Funded entirely by the communities of Nantes and Saint-Nazaire, the Maia Mater program is unique in Europe.
Get your startup off the ground in just 5 months? You can in Nantes Saint-Nazaire, and nowhere else! Launched before the summer, the Maia Mater program has enabled about 30 young people - 20 to 40 years old - to take their projects from the idea phase to startup with a robust business model.
Housed in the former Mellinet military barracks, the entrepreneurs are 200% invested in their projects. “This used to be a barracks, we provide them with beds and food 24/7. Nine students from Epitech share the same dormitory, which is the best way for them to find out if they are able to work together,” says Clever Cloud Director Quentin Adams, one of the coaches who worked on the projects.
Funded by the local governments of Nantes and Saint-Nazaire, Maia Mater is the first totally free program for young first-time entrepreneurs in digital tech, a sector of excellence. Neither incubator nor accelerator, the Maia Mater program is a new type of program. “We are the only ones to provide free support for 3 years: 4 months in Nantes the first year, 1 month in Saint-Nazaire during the second year and a one-day coaching session per week the third year,” explains Terence Desclain, the coach of the Maia Mater team.

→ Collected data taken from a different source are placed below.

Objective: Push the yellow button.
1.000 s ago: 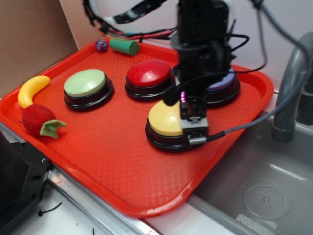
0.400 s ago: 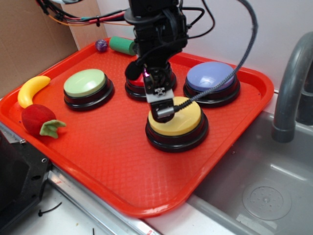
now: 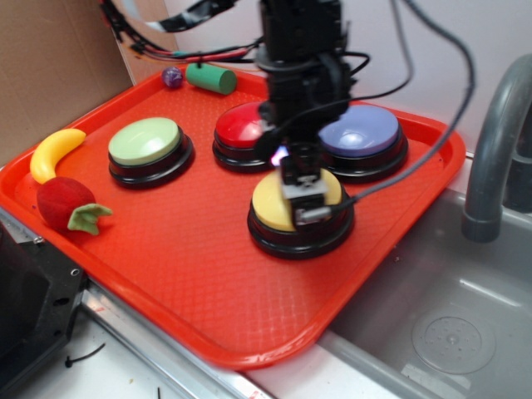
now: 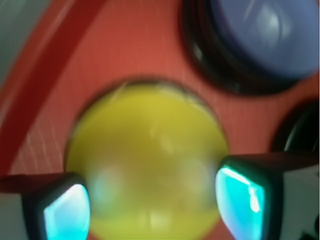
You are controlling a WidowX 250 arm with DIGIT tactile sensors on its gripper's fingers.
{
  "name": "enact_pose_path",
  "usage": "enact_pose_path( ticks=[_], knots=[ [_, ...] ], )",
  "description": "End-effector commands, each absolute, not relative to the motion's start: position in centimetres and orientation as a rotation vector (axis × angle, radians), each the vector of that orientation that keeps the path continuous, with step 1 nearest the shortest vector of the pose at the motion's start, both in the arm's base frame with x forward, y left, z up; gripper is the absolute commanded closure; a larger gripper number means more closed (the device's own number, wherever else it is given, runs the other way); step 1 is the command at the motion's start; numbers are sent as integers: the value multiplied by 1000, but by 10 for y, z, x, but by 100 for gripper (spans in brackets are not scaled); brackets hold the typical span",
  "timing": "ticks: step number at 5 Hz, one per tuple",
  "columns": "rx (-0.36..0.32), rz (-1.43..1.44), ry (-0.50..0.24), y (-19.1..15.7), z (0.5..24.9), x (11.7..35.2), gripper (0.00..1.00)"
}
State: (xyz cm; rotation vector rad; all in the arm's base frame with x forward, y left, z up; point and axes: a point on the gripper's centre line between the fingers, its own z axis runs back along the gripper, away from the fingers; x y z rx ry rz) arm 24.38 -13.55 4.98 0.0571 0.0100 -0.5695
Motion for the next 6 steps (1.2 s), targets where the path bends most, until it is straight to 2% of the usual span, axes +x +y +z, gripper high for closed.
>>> enact_pose_path(
  ticks=[1, 2, 3, 4, 5, 6],
  knots=[
    [73, -504, 33, -132, 56, 228, 0],
    [45, -472, 19, -126, 73, 231, 0],
    [79, -522, 73, -126, 94, 231, 0],
    [70, -417, 10, -125, 104, 226, 0],
    [16, -409, -10, -121, 110, 224, 0],
    [-10, -398, -24, -118, 119, 222, 0]
  ],
)
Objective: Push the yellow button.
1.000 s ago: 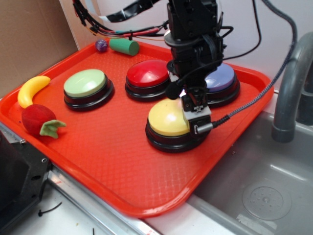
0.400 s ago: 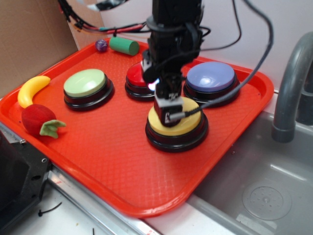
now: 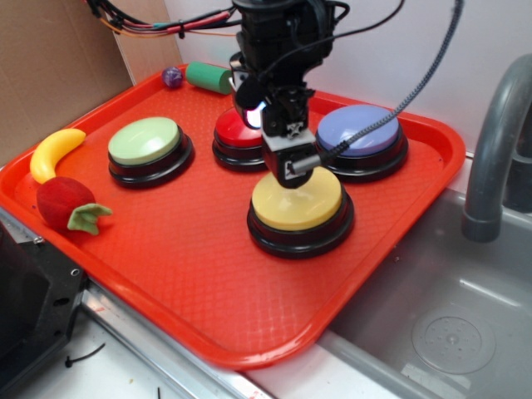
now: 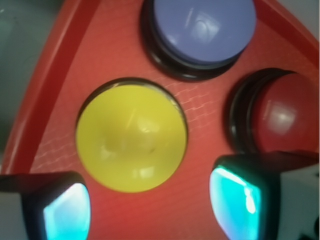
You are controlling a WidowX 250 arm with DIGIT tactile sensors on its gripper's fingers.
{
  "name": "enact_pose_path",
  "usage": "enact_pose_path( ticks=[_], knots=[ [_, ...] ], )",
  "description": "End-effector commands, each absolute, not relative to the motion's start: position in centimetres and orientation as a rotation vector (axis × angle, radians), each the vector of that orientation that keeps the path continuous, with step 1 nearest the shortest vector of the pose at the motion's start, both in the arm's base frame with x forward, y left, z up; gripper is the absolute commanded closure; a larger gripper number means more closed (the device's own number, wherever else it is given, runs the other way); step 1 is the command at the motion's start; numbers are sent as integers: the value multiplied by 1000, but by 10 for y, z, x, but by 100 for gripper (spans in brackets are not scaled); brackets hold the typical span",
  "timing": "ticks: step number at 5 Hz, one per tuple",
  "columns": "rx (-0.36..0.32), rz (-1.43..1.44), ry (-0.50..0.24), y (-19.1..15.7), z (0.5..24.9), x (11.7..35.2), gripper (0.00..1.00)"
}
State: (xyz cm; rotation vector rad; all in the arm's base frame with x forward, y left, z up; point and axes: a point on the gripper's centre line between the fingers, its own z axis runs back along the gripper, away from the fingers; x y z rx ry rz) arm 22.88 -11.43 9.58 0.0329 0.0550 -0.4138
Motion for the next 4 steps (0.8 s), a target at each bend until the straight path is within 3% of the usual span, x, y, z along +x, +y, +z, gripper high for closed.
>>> enact_pose_path(
  ticks=[1, 4],
  knots=[
    [-17, -388, -27, -116, 127, 221, 0],
    [-38, -368, -11, -113, 139, 219, 0]
  ],
)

The Maia Mater program has two goals. First, to help “do-ers”: “Our idea is to support developers, designers, people who have a product vision and the drive to succeed,” says Quentin Adams, who supports the project and uses his entrepreneurial experience to mentor novices. Another unique feature of Maia Mater is that it brings together laboratory researchers and startups. “This model of startup support has proven effective in countries like Israel,” says Francky Trichet, local official in charge of innovation and digital tech, instigator of the project and teacher-researcher at the University of Nantes, who is proud of this “100% public program”.
After 5 months of hard work, the first session of Maia Mater ended Friday 22 September. Out of the dozen projects presented at the start, 8 have survived this first phase. “We had to shut down some projects because we realized that they wouldn’t be viable. The people involved shifted their energy and ideas onto other teams,” explains Quentin Adams.
Based on the success of this first operation, the initiators expect to issue a new call for projects in 2018. “Our ambition is to replace the end of studies internship at computer science or design schools with a real possibility to start a business”.